地元で採れる山菜と、牛肉や豚肉などを使用した、贅沢な食事である。

 レオン達が部屋に戻った時には、仲居が鍋の用意や細かい注文、料理の説明を終えた後で、クラウドが夕飯の到着を待っている所だった。
クラウドも楽な格好になりたかったのだろう、移動中に着ていた服は部屋の隅に投げられ、浴衣姿になっている。
だがそれよりも、スコールは目について仕方がないものがあった。


「……どうしたんだ?その頭と…鼻詰めのティッシュは……」


 頭頂部にでかでかと膨らんでいるタンコブと、童顔と揶揄されるものの整っていると言って良いであろう顔の真ん中に詰められた、小さく丸められたティッシュ。
ティッシュには微かに赤い色が滲んでいるので、鼻血の処置である事は判ったが、何故彼が鼻血なんて出しているのかがスコールには判らない。
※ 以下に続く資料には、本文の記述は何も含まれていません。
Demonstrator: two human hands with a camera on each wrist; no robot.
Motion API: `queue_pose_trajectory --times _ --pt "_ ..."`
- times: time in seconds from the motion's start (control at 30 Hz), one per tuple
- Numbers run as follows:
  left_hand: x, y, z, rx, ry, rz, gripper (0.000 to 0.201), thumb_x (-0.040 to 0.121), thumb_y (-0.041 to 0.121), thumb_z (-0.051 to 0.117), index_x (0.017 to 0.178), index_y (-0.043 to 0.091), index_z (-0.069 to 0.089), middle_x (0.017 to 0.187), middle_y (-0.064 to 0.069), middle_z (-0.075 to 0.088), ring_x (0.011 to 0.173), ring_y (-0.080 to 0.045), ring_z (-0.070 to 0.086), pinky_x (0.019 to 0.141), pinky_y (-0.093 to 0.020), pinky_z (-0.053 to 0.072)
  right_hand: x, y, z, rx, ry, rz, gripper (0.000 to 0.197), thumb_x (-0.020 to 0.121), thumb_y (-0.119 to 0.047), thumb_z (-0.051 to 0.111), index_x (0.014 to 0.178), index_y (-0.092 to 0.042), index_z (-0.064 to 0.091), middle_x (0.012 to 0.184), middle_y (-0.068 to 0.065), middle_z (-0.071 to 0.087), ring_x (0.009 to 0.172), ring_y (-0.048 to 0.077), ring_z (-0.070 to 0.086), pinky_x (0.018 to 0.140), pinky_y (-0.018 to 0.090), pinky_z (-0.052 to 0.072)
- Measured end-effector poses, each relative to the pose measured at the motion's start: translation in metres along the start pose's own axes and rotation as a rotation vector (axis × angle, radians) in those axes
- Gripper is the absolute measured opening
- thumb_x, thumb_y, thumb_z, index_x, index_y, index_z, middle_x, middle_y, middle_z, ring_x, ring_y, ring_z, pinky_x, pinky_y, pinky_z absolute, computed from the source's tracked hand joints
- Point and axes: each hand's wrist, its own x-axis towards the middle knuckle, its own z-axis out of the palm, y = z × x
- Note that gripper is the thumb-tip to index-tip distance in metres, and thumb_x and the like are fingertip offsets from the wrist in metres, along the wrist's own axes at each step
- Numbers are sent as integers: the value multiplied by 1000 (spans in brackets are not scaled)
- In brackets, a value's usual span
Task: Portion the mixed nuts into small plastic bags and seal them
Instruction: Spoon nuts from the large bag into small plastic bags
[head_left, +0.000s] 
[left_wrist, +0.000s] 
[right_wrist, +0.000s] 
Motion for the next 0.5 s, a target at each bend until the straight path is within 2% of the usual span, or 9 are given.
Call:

 心配と言うよりも、そんな井出達で常と変らない無表情でいる事が不気味で問うたスコールに、クラウドは相変わらず表情を変えずに答えた。


「夢の世界の入り口を探してた」
「は?」
「そしたらスナイパーに撃たれて」
「……意味不明だ」
「スコール、阿呆は構わなくて良い」


 夕飯が来たぞ、とレオンが言えば、スコールはちらちらとクラウドを気にしつつも、大人しく食卓の席に着いた。
レオンもその隣に並んで座り、クラウドが二人の正面になる所へ腰を落ち着けた。

 時折、碧眼がじぃと見詰めるのを感じつつ、後でこいつは沈めておこう、と心に決めるレオンだった。





おっぱい揉み合う女体化レオスコが書きたかった!
そして残念なクラウドで申し訳ない。彼はずっとこんな調子です。